REQUIRED ACTION:
Each line from the one containing "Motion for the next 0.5" through the final line of the records is to be repeated exactly, with no additions.

LISTED RECORDS:
================================

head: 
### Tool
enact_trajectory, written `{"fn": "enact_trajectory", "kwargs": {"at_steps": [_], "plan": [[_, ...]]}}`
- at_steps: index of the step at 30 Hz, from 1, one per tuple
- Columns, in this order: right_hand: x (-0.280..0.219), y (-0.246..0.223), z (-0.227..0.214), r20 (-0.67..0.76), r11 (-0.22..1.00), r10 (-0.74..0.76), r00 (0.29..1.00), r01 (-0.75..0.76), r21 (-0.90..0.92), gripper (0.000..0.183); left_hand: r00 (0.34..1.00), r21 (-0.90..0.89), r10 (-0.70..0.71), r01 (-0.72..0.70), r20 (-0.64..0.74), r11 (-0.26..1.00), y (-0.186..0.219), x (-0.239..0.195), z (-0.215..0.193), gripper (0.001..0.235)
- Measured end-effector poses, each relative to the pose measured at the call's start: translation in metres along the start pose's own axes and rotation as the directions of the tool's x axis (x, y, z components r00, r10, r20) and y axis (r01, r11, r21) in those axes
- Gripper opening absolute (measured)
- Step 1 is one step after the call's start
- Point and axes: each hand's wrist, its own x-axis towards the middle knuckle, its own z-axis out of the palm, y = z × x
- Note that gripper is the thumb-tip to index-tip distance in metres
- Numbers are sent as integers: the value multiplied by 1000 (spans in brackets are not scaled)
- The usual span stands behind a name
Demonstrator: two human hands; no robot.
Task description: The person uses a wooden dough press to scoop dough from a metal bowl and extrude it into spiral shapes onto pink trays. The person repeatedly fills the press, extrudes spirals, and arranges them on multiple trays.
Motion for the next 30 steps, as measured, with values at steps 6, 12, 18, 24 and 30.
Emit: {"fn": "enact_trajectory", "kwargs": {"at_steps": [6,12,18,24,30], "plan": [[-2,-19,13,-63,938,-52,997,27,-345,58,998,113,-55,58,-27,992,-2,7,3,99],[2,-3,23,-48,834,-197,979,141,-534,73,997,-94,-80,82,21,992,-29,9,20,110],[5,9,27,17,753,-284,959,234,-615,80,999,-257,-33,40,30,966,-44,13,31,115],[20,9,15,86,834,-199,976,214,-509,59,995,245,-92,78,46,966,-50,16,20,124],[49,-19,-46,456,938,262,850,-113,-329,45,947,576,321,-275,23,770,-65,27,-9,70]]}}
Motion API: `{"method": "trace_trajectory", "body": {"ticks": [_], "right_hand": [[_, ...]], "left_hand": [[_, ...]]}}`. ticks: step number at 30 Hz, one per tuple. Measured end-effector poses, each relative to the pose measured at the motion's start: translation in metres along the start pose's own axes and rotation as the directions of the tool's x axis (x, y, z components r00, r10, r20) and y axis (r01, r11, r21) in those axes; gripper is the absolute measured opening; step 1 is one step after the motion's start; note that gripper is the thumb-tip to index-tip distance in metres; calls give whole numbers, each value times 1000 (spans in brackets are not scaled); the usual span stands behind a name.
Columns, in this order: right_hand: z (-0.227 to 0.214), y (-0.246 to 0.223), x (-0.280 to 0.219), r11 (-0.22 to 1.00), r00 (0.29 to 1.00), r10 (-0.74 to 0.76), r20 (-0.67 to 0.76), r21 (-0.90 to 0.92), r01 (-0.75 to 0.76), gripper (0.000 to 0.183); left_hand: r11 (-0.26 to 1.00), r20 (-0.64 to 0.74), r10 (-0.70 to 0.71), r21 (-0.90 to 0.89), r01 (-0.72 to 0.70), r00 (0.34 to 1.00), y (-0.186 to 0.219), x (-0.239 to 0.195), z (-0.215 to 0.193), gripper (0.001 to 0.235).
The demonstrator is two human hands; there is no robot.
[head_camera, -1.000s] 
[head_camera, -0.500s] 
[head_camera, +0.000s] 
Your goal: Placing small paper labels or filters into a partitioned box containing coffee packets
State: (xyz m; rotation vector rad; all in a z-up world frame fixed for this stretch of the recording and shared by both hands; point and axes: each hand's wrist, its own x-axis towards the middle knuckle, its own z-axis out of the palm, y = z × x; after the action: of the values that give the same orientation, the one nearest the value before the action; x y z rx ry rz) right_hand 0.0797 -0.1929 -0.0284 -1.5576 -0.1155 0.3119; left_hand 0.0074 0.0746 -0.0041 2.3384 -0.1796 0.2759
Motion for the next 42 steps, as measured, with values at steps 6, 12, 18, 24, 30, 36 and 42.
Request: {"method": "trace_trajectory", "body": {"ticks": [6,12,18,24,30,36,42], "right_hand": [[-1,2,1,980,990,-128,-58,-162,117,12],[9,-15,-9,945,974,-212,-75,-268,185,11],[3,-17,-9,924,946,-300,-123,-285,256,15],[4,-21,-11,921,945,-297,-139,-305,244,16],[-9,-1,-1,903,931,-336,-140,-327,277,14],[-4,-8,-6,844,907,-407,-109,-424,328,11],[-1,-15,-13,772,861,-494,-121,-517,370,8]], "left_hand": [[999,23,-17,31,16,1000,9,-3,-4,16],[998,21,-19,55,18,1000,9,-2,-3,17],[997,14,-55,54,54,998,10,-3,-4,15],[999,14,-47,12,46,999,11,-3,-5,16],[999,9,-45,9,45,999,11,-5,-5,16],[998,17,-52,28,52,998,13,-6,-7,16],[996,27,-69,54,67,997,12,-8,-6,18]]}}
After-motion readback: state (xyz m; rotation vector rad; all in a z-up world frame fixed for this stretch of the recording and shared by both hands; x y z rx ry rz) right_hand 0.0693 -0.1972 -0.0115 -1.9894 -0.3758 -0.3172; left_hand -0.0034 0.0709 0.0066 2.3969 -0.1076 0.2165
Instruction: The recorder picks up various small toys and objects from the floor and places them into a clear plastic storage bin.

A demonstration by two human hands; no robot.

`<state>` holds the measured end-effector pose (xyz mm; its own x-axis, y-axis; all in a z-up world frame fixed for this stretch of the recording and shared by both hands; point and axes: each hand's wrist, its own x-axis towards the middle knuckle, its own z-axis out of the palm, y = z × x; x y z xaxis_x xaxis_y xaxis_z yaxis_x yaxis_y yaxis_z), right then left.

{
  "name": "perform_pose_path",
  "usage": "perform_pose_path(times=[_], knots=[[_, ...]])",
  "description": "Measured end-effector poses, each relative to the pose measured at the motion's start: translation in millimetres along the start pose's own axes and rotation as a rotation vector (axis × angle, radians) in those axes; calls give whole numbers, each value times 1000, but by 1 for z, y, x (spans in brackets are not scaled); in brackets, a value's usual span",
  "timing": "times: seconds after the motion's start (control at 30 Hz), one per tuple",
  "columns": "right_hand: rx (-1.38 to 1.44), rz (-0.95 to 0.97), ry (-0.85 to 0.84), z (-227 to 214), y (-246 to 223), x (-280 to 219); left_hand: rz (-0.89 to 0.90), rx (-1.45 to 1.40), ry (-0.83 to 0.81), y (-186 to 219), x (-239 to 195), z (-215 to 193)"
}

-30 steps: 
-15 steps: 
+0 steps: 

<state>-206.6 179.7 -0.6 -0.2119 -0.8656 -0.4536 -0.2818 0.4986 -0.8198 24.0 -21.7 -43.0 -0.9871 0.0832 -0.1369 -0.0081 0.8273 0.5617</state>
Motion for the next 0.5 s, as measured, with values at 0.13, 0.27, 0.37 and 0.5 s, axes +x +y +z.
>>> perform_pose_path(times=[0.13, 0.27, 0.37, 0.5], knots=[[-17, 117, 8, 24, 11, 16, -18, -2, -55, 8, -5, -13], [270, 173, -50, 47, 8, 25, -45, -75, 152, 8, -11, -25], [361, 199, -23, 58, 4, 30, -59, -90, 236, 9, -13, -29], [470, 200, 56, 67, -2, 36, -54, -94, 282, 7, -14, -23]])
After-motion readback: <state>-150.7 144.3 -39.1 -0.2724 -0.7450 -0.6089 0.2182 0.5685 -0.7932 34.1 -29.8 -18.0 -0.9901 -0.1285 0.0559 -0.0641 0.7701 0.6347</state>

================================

RESPONSE AREA:
Motion for the next 0.5 s, as measured, with values at 0.13, 0.27, 0.37 and 0.5 s, axes +x +y +z.
>>> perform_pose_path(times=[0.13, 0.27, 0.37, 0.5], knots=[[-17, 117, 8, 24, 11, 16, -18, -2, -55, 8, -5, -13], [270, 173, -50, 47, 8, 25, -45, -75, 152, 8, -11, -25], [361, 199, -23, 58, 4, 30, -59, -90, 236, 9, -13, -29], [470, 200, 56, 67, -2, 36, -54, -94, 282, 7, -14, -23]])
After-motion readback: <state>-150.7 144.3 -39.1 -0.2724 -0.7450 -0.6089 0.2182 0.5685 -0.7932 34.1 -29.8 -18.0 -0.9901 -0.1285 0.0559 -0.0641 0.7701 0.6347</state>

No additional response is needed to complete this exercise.